The limited availability of experimental data on TF-binding sites has hindered attempts at systematically assessing and comparing methods for transfer of transcriptional regulatory networks. Early studies on TRN transfer indicated that the efficiency of methods based on TF-binding motif transfer faced a sharp drop-off with increasing sequence divergence among the TF orthologs [18]. Later studies exposed the limitations of network-based transfer methods, due to shortcomings in orthology detection methods and the flexible nature of bacterial TRNs [1921]. It has been suggested that mixed transfer methods provide better results [6], but the scarcity and distributed nature of TF-binding site data have to date prevented systematic benchmarking of these methods. In this work, presented at the 2015 International Symposium on Bioinformatics Research and Applications [22], we report the mining and integration of experimental TF-binding site data from multiple databases into a unified catalog. Leveraging this resource, we performed a systematic evaluation of TRN transfer methods across pairs of species and using multiple metrics. In agreement with previous reports, our results reveal that motif-based transfer methods perform best, but decay sharply at high TF sequence divergence. In contrast, the efficiency of network-based transfer methods is poor and weakly dependent of phylogenetic distance, while mixed methods do not significantly improve the results of motif-based transfer methods. Our analysis also highlights the inadequacy of receiver-operating-characteristic (ROC) curves in heavily unbalanced settings and indicates that the precision-recall (PR) area-under-the-curve (AUC) is the most informative statistic for assessment of transfer results. We evaluate predictive measures for transfer accuracy and discuss their applicability in the context of comparative genomics analyses.

Results and discussion

Data compilation and evaluation of metrics for the assessment of transfer methods

To perform a systematic analysis of methods for the transfer of transcriptional regulatory networks in Bacteria, we compiled data from five major databases reporting experimentally-validated TF-binding sites across the Bacteria domain. After consolidating replicates, we obtained a catalog of 7,603 TF-binding sites for 344 TFs in 166 species (Additional file 1). To analyze TRN transfer, we focused on TF/species pairs that contained at least 10 binding sites for the same TF in both species. The resulting dataset contains 179 TF-specific species pairs for 15 different TFs across 35 bacterial species and is dominated by instances of the global transcriptional regulators LexA and Fur (Additional file 2).
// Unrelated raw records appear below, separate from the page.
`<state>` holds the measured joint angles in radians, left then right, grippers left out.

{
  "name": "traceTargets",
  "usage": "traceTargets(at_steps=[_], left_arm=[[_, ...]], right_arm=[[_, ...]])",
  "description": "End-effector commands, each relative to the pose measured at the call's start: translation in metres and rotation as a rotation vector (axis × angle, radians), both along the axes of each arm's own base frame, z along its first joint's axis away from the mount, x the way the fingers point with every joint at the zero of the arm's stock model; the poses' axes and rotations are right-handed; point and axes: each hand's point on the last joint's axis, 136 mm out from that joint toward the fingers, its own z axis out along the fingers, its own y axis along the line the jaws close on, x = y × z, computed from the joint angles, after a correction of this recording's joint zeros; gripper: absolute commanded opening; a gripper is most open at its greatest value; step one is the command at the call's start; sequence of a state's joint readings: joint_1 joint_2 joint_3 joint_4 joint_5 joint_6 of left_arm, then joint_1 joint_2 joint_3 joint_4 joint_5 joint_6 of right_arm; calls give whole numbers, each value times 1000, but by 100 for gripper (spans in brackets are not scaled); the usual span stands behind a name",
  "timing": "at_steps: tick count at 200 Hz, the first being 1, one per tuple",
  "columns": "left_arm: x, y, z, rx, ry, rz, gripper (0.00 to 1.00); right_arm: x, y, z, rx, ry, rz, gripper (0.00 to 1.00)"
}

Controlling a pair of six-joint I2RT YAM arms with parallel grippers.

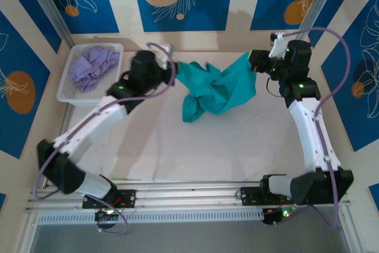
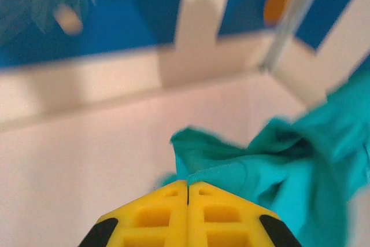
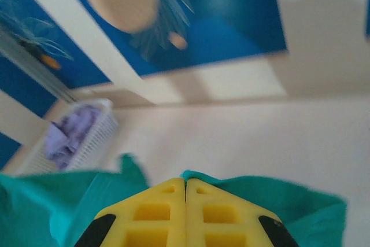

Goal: Fold the inside-out t-shirt

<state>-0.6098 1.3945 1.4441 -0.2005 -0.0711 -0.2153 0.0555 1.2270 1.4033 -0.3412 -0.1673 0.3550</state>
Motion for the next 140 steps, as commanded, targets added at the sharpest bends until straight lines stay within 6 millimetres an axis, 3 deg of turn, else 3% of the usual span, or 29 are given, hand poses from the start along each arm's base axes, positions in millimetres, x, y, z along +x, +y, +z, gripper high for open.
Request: traceTargets(at_steps=[1, 30, 58, 91, 115, 140], left_arm=[[-17, 24, 64, 27, -150, 53, 0], [-29, 48, 120, 51, -260, 117, 0], [-31, 87, 150, 47, -321, 245, 0], [-22, 126, 141, 50, -279, 352, 0], [-17, 130, 131, 54, -255, 357, 0], [-8, 120, 118, 55, -219, 320, 0]], right_arm=[[-28, 19, 72, -59, -210, 35, 0], [-53, 41, 118, -119, -336, 67, 0], [-57, 37, 128, -154, -364, 19, 0], [-44, 15, 110, -199, -298, -112, 0], [-33, 8, 97, -231, -255, -160, 0], [-19, 0, 84, -265, -213, -191, 0]])
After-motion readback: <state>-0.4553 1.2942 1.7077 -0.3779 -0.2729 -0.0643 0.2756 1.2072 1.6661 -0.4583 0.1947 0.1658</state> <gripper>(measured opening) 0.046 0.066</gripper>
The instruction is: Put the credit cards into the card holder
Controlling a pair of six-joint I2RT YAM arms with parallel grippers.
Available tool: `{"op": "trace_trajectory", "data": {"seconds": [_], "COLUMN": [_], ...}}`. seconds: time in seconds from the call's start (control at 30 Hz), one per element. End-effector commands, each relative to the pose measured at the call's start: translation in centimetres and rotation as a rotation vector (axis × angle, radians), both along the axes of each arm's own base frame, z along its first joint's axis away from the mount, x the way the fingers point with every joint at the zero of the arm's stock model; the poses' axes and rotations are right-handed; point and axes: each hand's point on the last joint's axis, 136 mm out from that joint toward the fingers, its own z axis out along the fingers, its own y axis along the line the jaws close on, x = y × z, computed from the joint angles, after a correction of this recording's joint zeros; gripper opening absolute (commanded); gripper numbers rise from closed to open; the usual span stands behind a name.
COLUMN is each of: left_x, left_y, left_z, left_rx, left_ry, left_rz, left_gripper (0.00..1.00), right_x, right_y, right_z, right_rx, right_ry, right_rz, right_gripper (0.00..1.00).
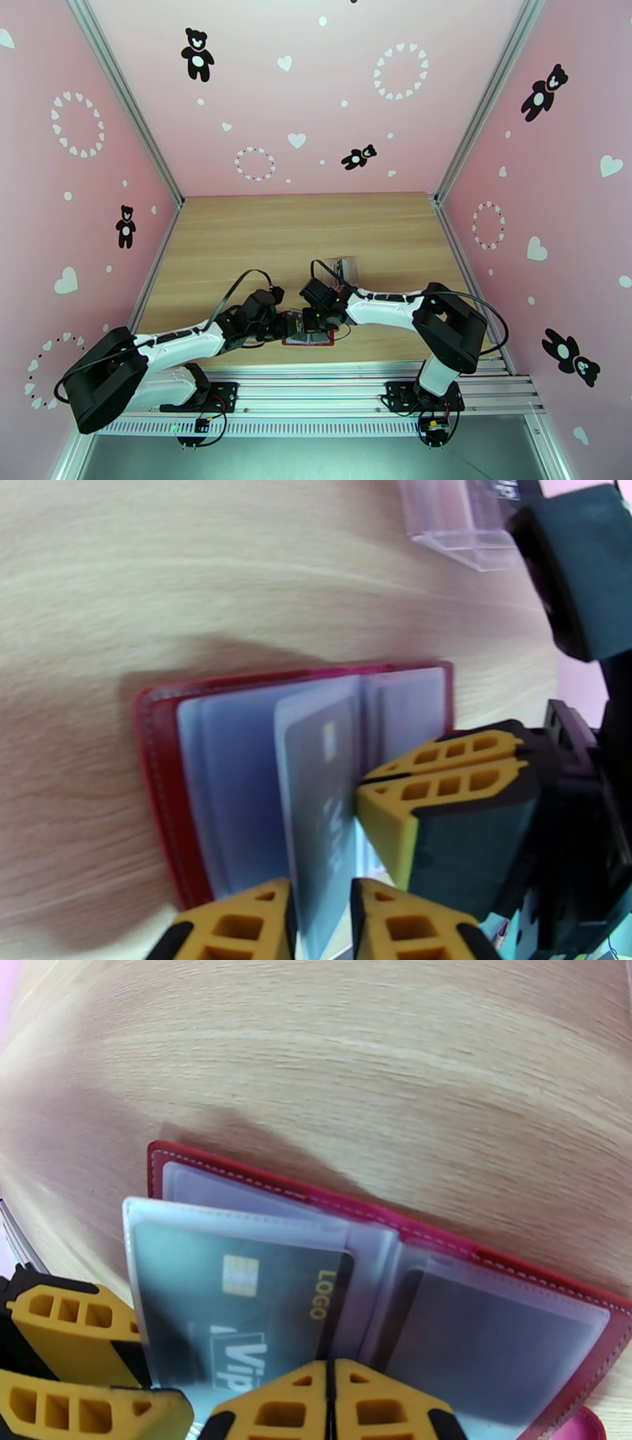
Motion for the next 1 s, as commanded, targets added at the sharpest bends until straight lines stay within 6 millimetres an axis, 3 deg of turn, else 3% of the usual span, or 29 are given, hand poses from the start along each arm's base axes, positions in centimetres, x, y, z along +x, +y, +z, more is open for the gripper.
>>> {"op": "trace_trajectory", "data": {"seconds": [0.0,0.1,0.33,0.63,0.8,0.97], "left_x": [0.2,0.2,0.5,0.3,0.5,0.4], "left_y": [-1.7,-2.1,-3.5,-6.6,-7.0,-6.9], "left_z": [2.3,2.6,3.4,2.9,2.6,2.8], "left_rx": [-0.066,-0.066,-0.068,-0.046,-0.039,-0.042], "left_ry": [-0.034,-0.038,-0.055,-0.054,-0.050,-0.056], "left_rz": [-0.032,-0.041,-0.062,-0.126,-0.134,-0.133], "left_gripper": [0.25,0.25,0.25,0.25,0.26,0.35], "right_x": [-0.2,-0.1,0.6,1.0,1.1,1.5], "right_y": [-0.8,-1.6,-5.5,-10.3,-12.1,-13.1], "right_z": [1.0,1.7,2.6,2.8,3.4,4.1], "right_rx": [-0.009,-0.025,-0.092,-0.116,-0.112,-0.103], "right_ry": [-0.024,-0.047,-0.098,-0.109,-0.121,-0.130], "right_rz": [-0.002,-0.012,-0.066,-0.148,-0.177,-0.193], "right_gripper": [0.10,0.12,0.15,0.18,0.18,0.20]}}
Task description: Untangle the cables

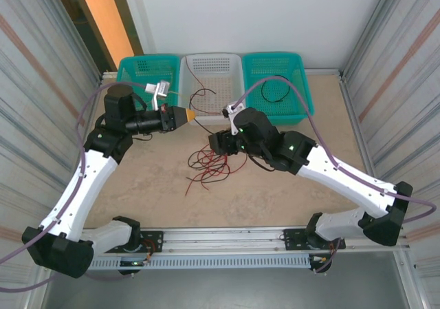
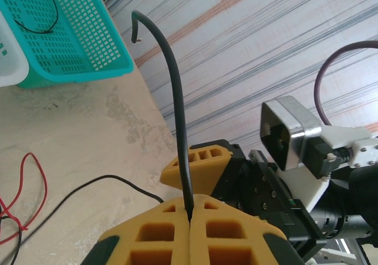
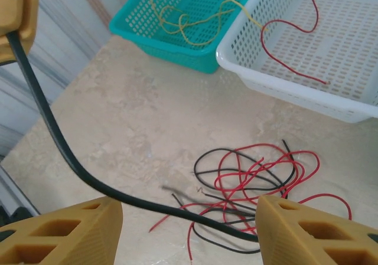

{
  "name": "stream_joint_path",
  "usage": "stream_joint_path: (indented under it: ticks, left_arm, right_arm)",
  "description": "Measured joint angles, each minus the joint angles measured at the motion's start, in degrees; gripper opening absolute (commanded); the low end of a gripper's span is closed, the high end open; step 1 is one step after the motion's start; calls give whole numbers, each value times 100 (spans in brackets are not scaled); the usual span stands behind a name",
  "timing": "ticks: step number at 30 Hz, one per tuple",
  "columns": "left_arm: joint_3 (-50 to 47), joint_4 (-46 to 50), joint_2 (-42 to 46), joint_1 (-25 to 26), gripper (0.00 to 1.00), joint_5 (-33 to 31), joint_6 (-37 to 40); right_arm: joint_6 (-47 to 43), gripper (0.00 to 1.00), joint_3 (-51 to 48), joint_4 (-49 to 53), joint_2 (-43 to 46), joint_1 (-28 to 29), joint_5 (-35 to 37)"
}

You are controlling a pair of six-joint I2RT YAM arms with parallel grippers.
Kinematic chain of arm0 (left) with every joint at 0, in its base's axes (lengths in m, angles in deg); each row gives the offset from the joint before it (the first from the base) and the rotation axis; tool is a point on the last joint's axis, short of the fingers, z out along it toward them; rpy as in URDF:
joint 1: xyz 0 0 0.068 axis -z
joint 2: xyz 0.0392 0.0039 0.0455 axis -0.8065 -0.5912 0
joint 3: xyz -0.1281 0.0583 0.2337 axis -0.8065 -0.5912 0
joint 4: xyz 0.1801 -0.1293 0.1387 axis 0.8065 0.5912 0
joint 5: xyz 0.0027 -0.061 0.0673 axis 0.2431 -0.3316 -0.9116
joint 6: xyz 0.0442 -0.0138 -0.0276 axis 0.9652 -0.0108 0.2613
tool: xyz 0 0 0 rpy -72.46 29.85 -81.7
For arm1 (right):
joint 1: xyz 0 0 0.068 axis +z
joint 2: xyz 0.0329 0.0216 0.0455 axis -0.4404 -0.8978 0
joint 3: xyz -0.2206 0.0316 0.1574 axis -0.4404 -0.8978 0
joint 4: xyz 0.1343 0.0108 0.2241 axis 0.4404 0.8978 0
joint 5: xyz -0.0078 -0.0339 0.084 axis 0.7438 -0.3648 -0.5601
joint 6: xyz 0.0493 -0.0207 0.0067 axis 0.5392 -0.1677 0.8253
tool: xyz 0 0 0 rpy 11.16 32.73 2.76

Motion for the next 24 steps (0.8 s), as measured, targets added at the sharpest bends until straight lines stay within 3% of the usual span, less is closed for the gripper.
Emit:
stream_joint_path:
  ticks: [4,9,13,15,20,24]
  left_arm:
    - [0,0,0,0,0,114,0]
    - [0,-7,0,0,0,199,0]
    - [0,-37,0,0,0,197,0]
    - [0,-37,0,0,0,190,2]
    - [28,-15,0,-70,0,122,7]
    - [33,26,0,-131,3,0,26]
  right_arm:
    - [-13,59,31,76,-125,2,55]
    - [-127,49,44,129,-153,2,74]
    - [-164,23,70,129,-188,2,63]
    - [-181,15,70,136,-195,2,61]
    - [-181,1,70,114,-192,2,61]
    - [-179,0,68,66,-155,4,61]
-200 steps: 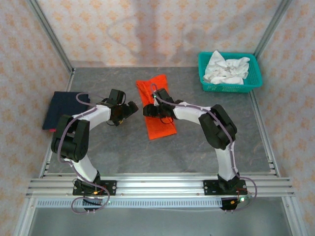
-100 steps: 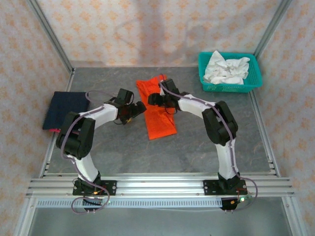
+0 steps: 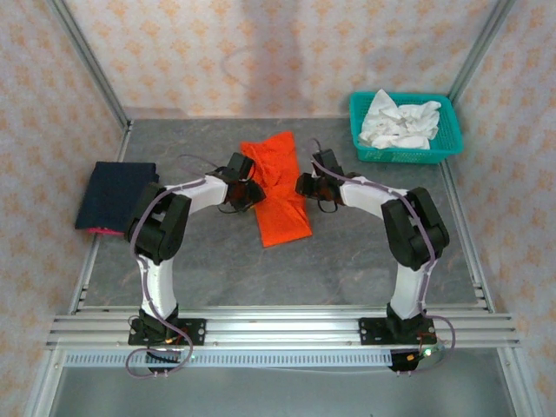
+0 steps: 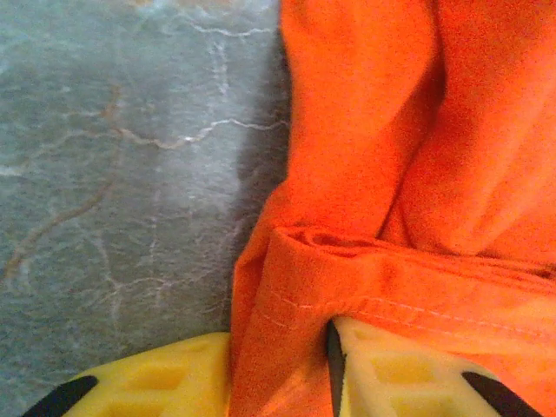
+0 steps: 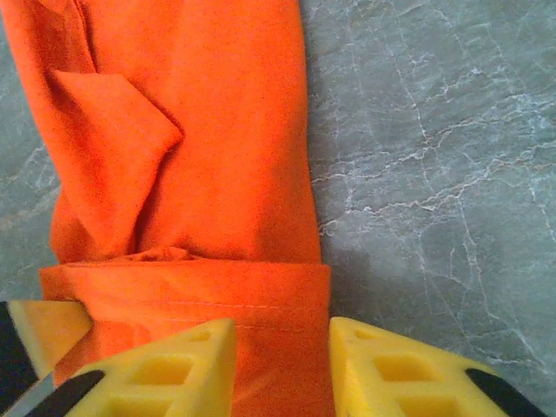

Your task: Fold and stack the t-shirts

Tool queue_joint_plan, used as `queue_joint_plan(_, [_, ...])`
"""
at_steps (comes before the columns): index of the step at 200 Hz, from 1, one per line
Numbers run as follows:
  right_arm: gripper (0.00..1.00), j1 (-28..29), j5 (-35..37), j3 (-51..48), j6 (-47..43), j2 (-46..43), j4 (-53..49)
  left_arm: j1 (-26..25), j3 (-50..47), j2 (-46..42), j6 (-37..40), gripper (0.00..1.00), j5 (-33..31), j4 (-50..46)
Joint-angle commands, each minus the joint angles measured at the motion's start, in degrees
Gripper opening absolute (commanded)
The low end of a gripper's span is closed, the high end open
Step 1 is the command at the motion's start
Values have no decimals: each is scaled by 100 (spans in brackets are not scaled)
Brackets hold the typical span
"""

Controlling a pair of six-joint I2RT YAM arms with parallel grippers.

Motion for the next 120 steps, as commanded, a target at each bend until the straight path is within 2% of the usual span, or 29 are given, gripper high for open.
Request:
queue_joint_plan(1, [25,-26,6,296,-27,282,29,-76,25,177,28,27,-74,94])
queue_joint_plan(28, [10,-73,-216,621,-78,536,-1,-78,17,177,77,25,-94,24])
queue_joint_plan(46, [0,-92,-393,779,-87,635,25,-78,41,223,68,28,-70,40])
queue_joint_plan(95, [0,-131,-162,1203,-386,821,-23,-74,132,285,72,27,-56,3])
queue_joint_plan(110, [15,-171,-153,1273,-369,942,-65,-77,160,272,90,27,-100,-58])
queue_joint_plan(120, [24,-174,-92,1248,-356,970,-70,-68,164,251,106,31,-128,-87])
The establishment of an adequate metric is a necessary and crucial element in a benchmark study. When transferring TRNs from a reference species to a target species for comparative genomics, the result of the transfer process is an inferred TF-binding motif in the target species. Given the inferred and known TF-binding motifs in the target genome, one can evaluate the accuracy of the transfer process by directly comparing the motifs or by assessing the efficiency of the inferred motif at retrieving the known TF-binding sites in a genome search. Here we focused on the Euclidean distance and the Kullback–Leibler (KL) divergence as well-established motif comparison functions based on the position-specific frequency matrix (PSFM) defined by the motif [23], and on two standard metrics for classification accuracy based on the area-under-the curve (AUC) derived from a TF-binding site search process: the receiver-operating-characteristic (ROC) AUC and the precision-recall (PR) AUC [24, 25]. To assess the efficacy of each method at discriminating the efficacy of TRN transfer, we simulated transfers by defining inferred motifs as noisy pseudo-replicates or permutations of the known collection of binding sites in the target genomes (Additional file 3). We then assessed the quality of these simulated transfers against the known target motif using the four metrics outlined above (Fig. 1).

Fig. 1
figure 1

Comparison of methods for the evaluation of TRN transfer. The plots show the histogram of Euclidean distance, KL divergence, ROC-AUC and PR-AUC values for simulated bidirectional transfers between 179 TF-specific species pairs using different degrees of noise (10, 25, 50 and 75 % of random sites sampled when creating pseudo-replicates), as well as their random and permuted controls. The y-axis shows the number of transfers within each binning value on the x-axis. ROC-AUC and PR-AUC values are normalized to the respective AUC of the known target TF-binding motif to compensate for the decreased search efficiency of low information content motifs

As it can be seen in Fig. 1, both the Euclidean distance and KL-divergence perform only moderately well at discriminating the results of simulated noisy transfers (containing 50 % and 75 % random sites) from completely random or permuted motifs. This result is partly due to the fact that the expectation for random motifs is not to yield maximum distance, narrowing the useful range of motif comparison metrics. The two other contributing factors are the high-dimensionality of TF-binding motifs, which is known to decrease the relative contrast of L-norms [26], and the presence of low information bearing positions in most TF-binding motifs. Low information positions are intrinsically close in PSFM space, artificially increasing the similarity between motifs for both metrics [27]. As a result, in both cases, random and permuted motifs display a considerable spread, leading to significant overlap with the results obtained for simulated noisy transfers. In practice, transfer methods frequently generate motifs comparable to the noisy transfers simulated here, and their overlap with random controls therefore complicates the interpretation of transfer results.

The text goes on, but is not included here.